Images from near the Brazil/Peru border surfaced this week that appear to show an unknown group of native Amzonians covered in body paint and firing arrows at the aeroplane. Clearly this tribe didn’t want their isolation shattered and who can blame them. Discovery can mean conflict, exploitation, disease and, ultimately, extinction.

The Brazilian government say they took the photos to prove that isolated tribes live in the region, on both sides of the border.


 

Encounters

This has prompted the authorities in Peru to take measures to protect them including a promise to stop loggers, who are often the first to encounter tribes, encroaching on their land.

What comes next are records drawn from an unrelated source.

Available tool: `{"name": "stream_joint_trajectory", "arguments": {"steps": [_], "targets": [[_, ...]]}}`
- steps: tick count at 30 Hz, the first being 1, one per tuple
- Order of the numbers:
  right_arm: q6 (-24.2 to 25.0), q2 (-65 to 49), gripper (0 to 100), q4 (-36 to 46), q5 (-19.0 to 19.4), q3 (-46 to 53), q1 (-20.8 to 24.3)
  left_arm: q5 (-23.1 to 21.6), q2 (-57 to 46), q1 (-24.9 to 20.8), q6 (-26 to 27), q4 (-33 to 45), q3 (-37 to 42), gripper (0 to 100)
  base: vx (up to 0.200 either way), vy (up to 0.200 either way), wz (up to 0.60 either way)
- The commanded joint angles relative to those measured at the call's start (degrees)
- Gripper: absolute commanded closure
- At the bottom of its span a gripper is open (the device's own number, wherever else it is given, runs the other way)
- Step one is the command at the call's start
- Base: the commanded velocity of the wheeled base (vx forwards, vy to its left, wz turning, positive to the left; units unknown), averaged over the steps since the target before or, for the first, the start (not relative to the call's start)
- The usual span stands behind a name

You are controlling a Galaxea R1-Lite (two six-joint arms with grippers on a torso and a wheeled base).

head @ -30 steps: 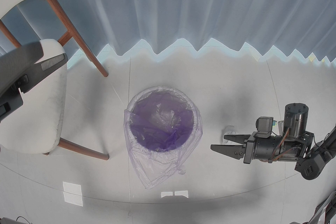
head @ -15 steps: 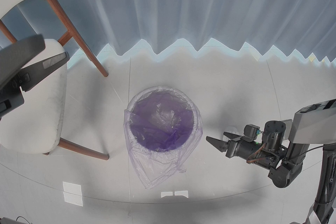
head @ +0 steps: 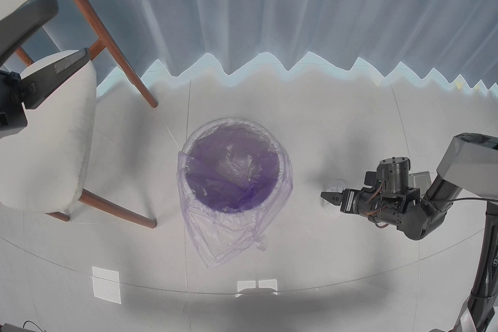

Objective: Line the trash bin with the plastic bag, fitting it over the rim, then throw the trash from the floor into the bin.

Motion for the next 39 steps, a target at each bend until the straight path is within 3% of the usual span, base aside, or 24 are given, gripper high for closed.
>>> {"name": "stream_joint_trajectory", "arguments": {"steps": [1, 6, 15, 21, 24, 30, 39], "targets": [[-3.38, -1.56, 0, 14.15, -2.84, -14.07, -0.59, -3.77, -0.25, 5.73, -0.93, -0.56, -0.77, 0, -0.200, -0.200, 0.00], [-6.02, 1.69, 0, 12.48, -3.02, -16.09, -0.59, -3.68, -0.16, 5.91, -0.93, -2.93, -0.77, 0, -0.200, -0.200, 0.00], [-7.16, 10.13, 0, 13.01, -4.42, -22.24, -0.33, -3.41, -1.04, 6.70, -0.93, -7.94, 0.63, 0, 0.000, 0.000, 0.00], [-6.46, 15.93, 0, 13.71, -4.51, -31.12, 0.90, -3.41, -0.77, 6.70, -1.02, -8.03, -0.33, 0, 0.000, 0.000, 0.00], [-5.31, 16.81, 0, 14.42, -4.42, -32.44, 2.05, -3.50, -1.12, 6.70, -3.66, -8.03, -0.16, 0, 0.000, 0.000, 0.00], [-3.64, 18.13, 0, 14.68, -4.51, -33.58, 3.28, -3.85, -3.50, 6.70, -9.63, -8.12, -0.33, 0, 0.000, 0.200, 0.00], [-4.17, 19.80, 0, 14.33, -5.83, -34.90, 2.66, -3.85, -3.41, 6.44, -9.37, -8.20, -0.25, 0, 0.000, 0.133, 0.00]]}}
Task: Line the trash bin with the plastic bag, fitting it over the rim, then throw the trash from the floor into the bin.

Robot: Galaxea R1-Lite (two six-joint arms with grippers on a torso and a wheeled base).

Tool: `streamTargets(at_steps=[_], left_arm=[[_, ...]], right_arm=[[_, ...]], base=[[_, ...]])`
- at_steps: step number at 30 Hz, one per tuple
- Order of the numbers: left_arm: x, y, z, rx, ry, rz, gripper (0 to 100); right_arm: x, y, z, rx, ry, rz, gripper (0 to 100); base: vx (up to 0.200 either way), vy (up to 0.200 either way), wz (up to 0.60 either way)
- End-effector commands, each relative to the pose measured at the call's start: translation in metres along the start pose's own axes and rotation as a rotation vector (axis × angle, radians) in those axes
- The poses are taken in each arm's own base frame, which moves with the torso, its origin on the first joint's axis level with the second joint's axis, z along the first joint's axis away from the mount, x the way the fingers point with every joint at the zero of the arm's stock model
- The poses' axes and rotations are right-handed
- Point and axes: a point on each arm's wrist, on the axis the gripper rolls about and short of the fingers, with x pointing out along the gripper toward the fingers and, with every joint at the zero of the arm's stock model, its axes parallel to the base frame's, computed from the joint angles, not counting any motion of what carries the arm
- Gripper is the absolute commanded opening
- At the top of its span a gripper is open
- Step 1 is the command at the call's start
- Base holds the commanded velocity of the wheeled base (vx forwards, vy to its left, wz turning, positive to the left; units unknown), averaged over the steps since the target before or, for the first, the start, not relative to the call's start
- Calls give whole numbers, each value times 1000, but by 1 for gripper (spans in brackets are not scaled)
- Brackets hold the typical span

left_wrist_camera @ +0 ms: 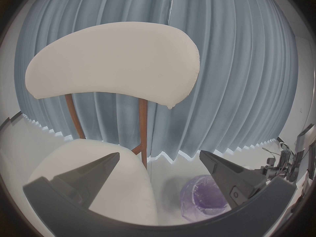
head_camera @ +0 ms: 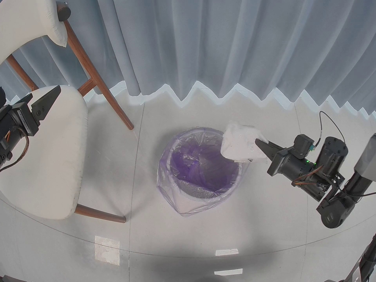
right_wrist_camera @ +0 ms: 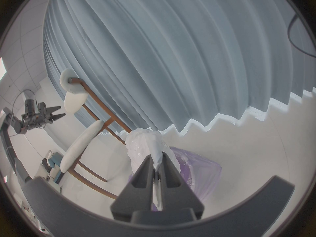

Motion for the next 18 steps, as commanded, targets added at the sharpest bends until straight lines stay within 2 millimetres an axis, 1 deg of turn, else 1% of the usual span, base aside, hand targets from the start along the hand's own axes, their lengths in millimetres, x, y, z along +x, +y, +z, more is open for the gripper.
streamTargets(at_steps=[1, 5, 6, 10, 13, 15, 18], left_arm=[[0, 2, 0, 2, 0, 10, 100], [-1, 2, -4, 2, 13, 11, 100], [-2, 2, -4, 2, 14, 11, 100], [-3, 2, -8, 2, 26, 12, 100], [-3, 2, -8, 3, 26, 10, 100], [-3, 2, -8, 3, 26, 10, 100], [-2, 3, -8, 3, 28, 12, 100]], right_arm=[[36, -17, -46, -6, 64, -7, 0], [56, -23, -52, -41, 39, 1, 0], [56, -23, -52, -42, 38, 2, 0], [61, -14, -68, -35, 76, 28, 0], [69, -18, -80, -32, 93, 19, 0], [76, -21, -85, -34, 84, 16, 0], [82, -24, -94, -32, 90, 9, 0]], base=[[0, 0, 0], [0, 0, 0], [0, 0, 0], [0, 0, 0], [0, 0, 0], [0, 0, 0], [0, 0, 0]])
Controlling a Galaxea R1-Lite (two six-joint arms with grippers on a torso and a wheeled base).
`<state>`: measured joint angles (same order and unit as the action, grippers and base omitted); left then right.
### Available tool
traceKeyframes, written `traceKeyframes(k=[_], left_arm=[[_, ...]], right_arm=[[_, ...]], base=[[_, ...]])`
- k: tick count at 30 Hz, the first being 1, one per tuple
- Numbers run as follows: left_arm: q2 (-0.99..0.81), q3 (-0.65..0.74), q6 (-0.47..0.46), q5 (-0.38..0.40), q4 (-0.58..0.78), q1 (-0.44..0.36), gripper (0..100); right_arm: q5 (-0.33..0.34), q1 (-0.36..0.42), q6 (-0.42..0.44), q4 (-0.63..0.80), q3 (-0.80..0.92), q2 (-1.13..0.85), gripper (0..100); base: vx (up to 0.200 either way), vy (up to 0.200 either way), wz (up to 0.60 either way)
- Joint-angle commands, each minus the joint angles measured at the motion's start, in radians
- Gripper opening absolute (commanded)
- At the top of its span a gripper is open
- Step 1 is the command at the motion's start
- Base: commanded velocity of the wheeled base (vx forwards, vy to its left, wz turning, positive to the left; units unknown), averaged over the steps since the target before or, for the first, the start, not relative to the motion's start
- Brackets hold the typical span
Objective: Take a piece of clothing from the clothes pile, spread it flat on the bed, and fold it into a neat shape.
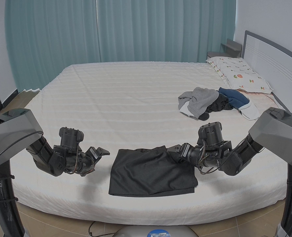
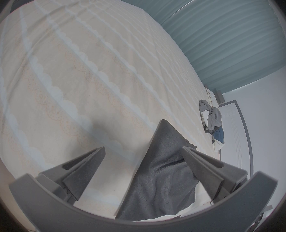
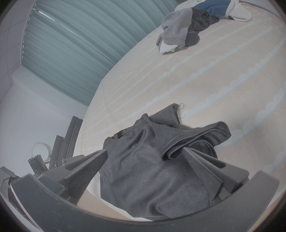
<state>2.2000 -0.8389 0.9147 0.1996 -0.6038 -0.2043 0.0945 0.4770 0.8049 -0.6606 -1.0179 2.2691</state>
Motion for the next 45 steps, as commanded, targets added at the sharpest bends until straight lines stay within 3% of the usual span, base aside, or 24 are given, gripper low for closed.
traceKeyframes(k=[1,6,7,10,14,23,28,45], left_arm=[[0.003,0.000,0.000,0.000,-0.001,0.000,100],[0.003,0.000,0.000,0.000,-0.002,0.000,100],[0.003,0.000,-0.002,0.000,-0.001,0.000,100],[0.003,0.000,0.000,0.000,-0.001,0.000,100],[0.004,0.000,0.001,0.000,-0.001,0.000,100],[0.007,-0.054,-0.003,-0.002,0.001,-0.001,100],[0.044,-0.127,-0.010,-0.060,0.003,-0.012,100],[0.230,-0.347,-0.082,-0.074,0.013,-0.127,100]], right_arm=[[0.001,0.003,-0.001,-0.002,-0.004,0.012,100],[-0.001,0.009,-0.001,0.018,-0.036,0.038,100],[-0.001,0.008,-0.001,0.026,-0.045,0.044,0],[-0.004,0.003,0.002,0.052,-0.070,0.056,0],[-0.068,-0.017,-0.001,0.062,-0.096,0.059,0],[-0.070,-0.087,0.004,0.053,-0.107,0.056,0],[-0.067,-0.121,0.008,0.050,-0.122,0.066,0],[-0.067,-0.140,0.043,-0.001,-0.122,0.110,0]], base=[[0.000,0.000,0.00],[0.000,0.000,0.00],[0.000,0.000,0.00],[0.000,0.000,0.00],[0.000,0.000,0.00],[0.000,0.000,0.00],[0.000,0.000,0.00],[0.000,0.000,0.00]])
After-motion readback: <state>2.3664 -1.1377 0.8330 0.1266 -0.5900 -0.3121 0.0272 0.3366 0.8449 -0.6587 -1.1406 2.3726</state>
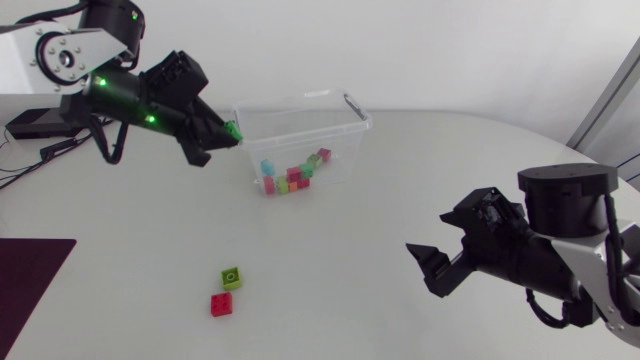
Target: Pick up the duplo bricks and place them in the container
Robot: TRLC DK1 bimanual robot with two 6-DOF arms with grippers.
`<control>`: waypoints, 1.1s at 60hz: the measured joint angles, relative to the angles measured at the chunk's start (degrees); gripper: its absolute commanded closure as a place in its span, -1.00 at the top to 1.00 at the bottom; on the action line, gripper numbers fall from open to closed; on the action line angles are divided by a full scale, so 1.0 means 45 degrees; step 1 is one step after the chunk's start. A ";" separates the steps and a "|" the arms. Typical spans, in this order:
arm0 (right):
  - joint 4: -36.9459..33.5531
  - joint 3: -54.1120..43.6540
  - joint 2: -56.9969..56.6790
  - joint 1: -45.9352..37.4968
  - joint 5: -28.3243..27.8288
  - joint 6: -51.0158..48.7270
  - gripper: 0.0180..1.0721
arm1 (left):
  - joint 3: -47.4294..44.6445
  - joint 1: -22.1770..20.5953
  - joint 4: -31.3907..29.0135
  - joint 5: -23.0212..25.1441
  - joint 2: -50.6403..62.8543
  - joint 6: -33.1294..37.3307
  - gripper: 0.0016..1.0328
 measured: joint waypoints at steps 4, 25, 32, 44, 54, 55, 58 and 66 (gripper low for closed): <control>0.0126 -0.0146 -0.0267 -0.0253 0.0010 0.0000 0.90 | 0.0675 -0.0073 0.0554 0.0034 0.0646 -0.0631 -0.48; 0.0568 -0.0350 -0.2089 -0.1666 0.1054 0.0005 0.90 | 0.3274 -0.0248 0.2220 -0.0447 0.3983 -0.2764 -0.28; 0.0573 -0.0389 -0.2948 -0.2186 0.1302 0.0005 0.90 | 0.3662 -0.0296 0.2788 -0.1054 0.4634 -0.3230 -0.18; 0.0699 -0.0500 -0.4600 -0.3206 0.1394 0.0000 0.90 | 0.4396 -0.0393 0.3269 -0.1783 0.5605 -0.3740 0.86; 0.0709 -0.1268 -0.6533 -0.3963 0.1394 0.0000 0.90 | 0.4410 -0.0583 0.3342 -0.2623 0.5814 -0.4012 0.91; 0.0709 -0.1355 -0.6732 -0.3973 0.1394 0.0000 0.90 | 0.4396 -0.0588 0.3347 -0.2783 0.5799 -0.4070 0.91; 0.0758 -0.1617 -0.7329 -0.4012 0.1394 0.0000 0.90 | 0.4201 -0.0661 0.3565 -0.3342 0.5678 -0.4235 0.91; 0.0996 -0.2297 -0.8461 -0.4046 0.1399 0.0000 0.90 | 0.2511 -0.0758 0.5294 -0.5090 0.4794 -0.4736 0.91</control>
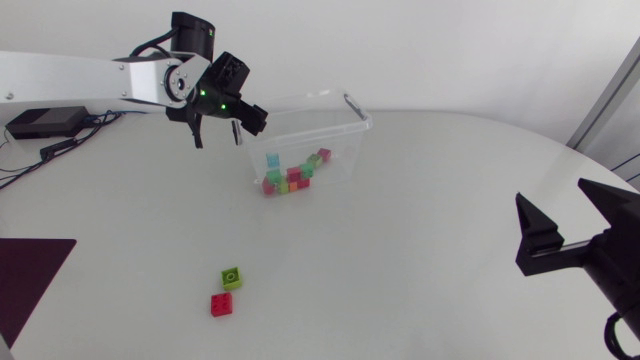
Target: Pick up the duplo bricks and place them in the container
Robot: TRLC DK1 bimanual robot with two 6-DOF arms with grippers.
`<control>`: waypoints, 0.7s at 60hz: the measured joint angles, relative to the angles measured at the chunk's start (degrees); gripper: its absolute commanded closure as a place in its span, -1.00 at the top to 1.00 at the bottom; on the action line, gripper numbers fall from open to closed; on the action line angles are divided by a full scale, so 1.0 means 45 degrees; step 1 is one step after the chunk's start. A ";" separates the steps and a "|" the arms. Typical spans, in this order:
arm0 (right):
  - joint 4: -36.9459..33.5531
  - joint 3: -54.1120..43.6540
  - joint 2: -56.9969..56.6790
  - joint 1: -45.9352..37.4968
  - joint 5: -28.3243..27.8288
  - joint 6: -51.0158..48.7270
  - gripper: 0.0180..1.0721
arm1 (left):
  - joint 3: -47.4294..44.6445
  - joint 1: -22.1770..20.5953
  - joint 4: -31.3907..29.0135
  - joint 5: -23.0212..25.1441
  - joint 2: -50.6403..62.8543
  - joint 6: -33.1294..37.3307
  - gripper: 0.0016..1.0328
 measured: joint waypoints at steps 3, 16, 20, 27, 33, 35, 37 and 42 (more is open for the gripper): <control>0.0000 -0.0306 -0.0398 -0.0068 0.0000 0.0000 0.90 | -0.1001 0.0029 0.0811 -0.0282 -0.0656 -0.0199 0.90; -0.0010 -0.1248 -0.2322 -0.0311 0.0049 -0.0005 0.90 | -0.3419 0.0714 0.1744 -0.0340 -0.3405 -0.0374 0.91; -0.0024 -0.1399 -0.2744 -0.0340 0.0126 -0.0005 0.91 | -0.3915 0.0947 0.1763 -0.0379 -0.4046 -0.0549 0.91; -0.0053 -0.1632 -0.3070 -0.0423 0.0355 0.0000 0.91 | -0.5047 0.1137 0.2045 -0.0393 -0.4959 -0.0675 0.91; -0.0049 -0.1962 -0.3079 -0.0505 0.0617 0.0000 0.91 | -0.6329 0.1069 0.2040 -0.0413 -0.5853 -0.0675 0.91; -0.0044 -0.2079 -0.3079 -0.0559 0.0695 0.0000 0.91 | -0.6742 0.1005 0.2006 -0.0413 -0.6159 -0.0675 0.91; 0.0029 -0.2205 -0.3079 -0.0607 0.0913 0.0000 0.90 | -0.7091 0.0908 0.1948 -0.0408 -0.6445 -0.0670 0.91; 0.0189 -0.2506 -0.3084 -0.0709 0.1243 0.0005 0.90 | -0.7937 0.0607 0.1647 -0.0233 -0.7223 -0.0583 0.91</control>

According to Survival International, a group that supports tribal people around the world, there are an estimated 500 isolated indigenous people in the region.

Survival International's director, Stephen Corry, said: "This is a positive first step from the Peruvian government, but it must act fast.

"It must stop the logging, remove the loggers and any other invaders from the uncontacted Indians' land, and ensure that no-one else enters in the future."

The Peruvian government has sent a team into the forest to discover whether the tribe has migrated from Peruvian lands because of logging encroachment. This is significant progress because until now they have been reluctant to acknowledge the existence of uncontacted tribes or protect new tracts of land for them.

Marco Tulio Valverde, who advises the regional government, said: "We haven't determined if there are three different groups or only one, nomadic, which has been displaced.

"They only hunt, gather and fish. They don't farm, but they know fire."